How do I run long term (infinite) Python processes?

Hubro picture Hubro · Dec 31, 2011 · Viewed 30.9k times · Source

I've recently started experimenting with using Python for web development. So far I've had some success using Apache with mod_wsgi and the Django web framework for Python 2.7. However I have run into some issues with having processes constantly running, updating information and such.

I have written a script I call "daemonManager.py" that can start and stop all or individual python update loops (Should I call them Daemons?). It does that by forking, then loading the module for the specific functions it should run and starting an infinite loop. It saves a PID file in /var/run to keep track of the process. So far so good. The problems I've encountered are:

  • Now and then one of the processes will just quit. I check ps in the morning and the process is just gone. No errors were logged (I'm using the logging module), and I'm covering every exception I can think of and logging them. Also I don't think these quitting processes has anything to do with my code, because all my processes run completely different code and exit at pretty similar intervals. I could be wrong of course. Is it normal for Python processes to just die after they've run for days/weeks? How should I tackle this problem? Should I write another daemon that periodically checks if the other daemons are still running? What if that daemon stops? I'm at a loss on how to handle this.

  • How can I programmatically know if a process is still running or not? I'm saving the PID files in /var/run and checking if the PID file is there to determine whether or not the process is running. But if the process just dies of unexpected causes, the PID file will remain. I therefore have to delete these files every time a process crashes (a couple of times per week), which sort of defeats the purpose. I guess I could check if a process is running at the PID in the file, but what if another process has started and was assigned the PID of the dead process? My daemon would think that the process is running fine even if it's long dead. Again I'm at a loss just how to deal with this.

Any useful answer on how to best run infinite Python processes, hopefully also shedding some light on the above problems, I will accept


I'm using Apache 2.2.14 on an Ubuntu machine.
My Python version is 2.7.2

Answer

Owen Nelson picture Owen Nelson · Dec 31, 2011

I'll open by stating that this is one way to manage a long running process (LRP) -- not de facto by any stretch.

In my experience, the best possible product comes from concentrating on the specific problem you're dealing with, while delegating supporting tech to other libraries. In this case, I'm referring to the act of backgrounding processes (the art of the double fork), monitoring, and log redirection.

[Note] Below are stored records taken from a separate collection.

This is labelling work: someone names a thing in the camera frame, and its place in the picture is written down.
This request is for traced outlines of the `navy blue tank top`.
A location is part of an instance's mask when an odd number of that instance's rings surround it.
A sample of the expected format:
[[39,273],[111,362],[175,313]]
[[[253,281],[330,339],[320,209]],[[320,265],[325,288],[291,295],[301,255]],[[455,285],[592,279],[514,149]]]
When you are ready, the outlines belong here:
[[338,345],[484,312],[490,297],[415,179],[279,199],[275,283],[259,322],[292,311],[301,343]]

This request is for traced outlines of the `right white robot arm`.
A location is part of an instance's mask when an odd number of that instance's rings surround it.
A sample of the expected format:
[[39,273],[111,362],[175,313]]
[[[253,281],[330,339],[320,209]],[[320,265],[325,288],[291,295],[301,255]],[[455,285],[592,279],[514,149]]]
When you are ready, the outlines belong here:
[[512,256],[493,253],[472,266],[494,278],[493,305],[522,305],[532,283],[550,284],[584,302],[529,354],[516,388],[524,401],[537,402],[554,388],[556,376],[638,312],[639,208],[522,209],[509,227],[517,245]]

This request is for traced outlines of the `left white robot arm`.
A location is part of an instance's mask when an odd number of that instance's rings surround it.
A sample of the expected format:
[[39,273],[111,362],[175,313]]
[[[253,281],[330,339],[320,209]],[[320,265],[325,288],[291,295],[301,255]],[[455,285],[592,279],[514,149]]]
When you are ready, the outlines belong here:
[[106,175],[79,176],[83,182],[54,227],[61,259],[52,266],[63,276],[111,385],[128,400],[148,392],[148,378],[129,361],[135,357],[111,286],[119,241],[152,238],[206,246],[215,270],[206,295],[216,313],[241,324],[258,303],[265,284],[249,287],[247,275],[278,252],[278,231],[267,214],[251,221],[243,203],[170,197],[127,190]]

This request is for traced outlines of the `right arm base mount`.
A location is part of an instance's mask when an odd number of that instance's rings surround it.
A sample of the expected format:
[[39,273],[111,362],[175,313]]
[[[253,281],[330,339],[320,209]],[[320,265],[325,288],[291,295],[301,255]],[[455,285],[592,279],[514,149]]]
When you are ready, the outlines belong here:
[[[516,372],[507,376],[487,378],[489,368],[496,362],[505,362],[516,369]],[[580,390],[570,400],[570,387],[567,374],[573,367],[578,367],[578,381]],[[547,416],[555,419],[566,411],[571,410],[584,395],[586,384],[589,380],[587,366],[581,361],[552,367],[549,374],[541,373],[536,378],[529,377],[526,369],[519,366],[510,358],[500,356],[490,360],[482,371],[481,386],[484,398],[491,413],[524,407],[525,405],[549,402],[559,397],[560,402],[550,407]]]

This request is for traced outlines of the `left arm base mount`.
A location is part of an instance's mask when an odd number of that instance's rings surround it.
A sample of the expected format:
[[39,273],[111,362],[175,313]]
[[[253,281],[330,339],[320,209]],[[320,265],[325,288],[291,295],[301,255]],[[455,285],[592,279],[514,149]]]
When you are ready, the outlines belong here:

My favorite solution is http://supervisord.org/

Using a system like supervisord, you basically write a conventional python script that performs a task while stuck in an "infinite" loop.

#!/usr/bin/python

import sys
import time

def main_loop():
    while 1:
        # do your stuff...
        time.sleep(0.1)

if __name__ == '__main__':
    try:
        main_loop()
    except KeyboardInterrupt:
        print >> sys.stderr, '\nExiting by user request.\n'
        sys.exit(0)

Writing your script this way makes it simple and convenient to develop and debug (you can easily start/stop it in a terminal, watching the log output as events unfold). When it comes time to throw into production, you simply define a supervisor config that calls your script (here's the full example for defining a "program", much of which is optional: http://supervisord.org/configuration.html#program-x-section-example).

Supervisor has a bunch of configuration options so I won't enumerate them, but I will say that it specifically solves the problems you describe:

  • Backgrounding/Daemonizing
  • PID tracking (can be configured to restart a process should it terminate unexpectedly)
  • Log normally in your script (stream handler if using logging module rather than printing) but let supervisor redirect to a file for you.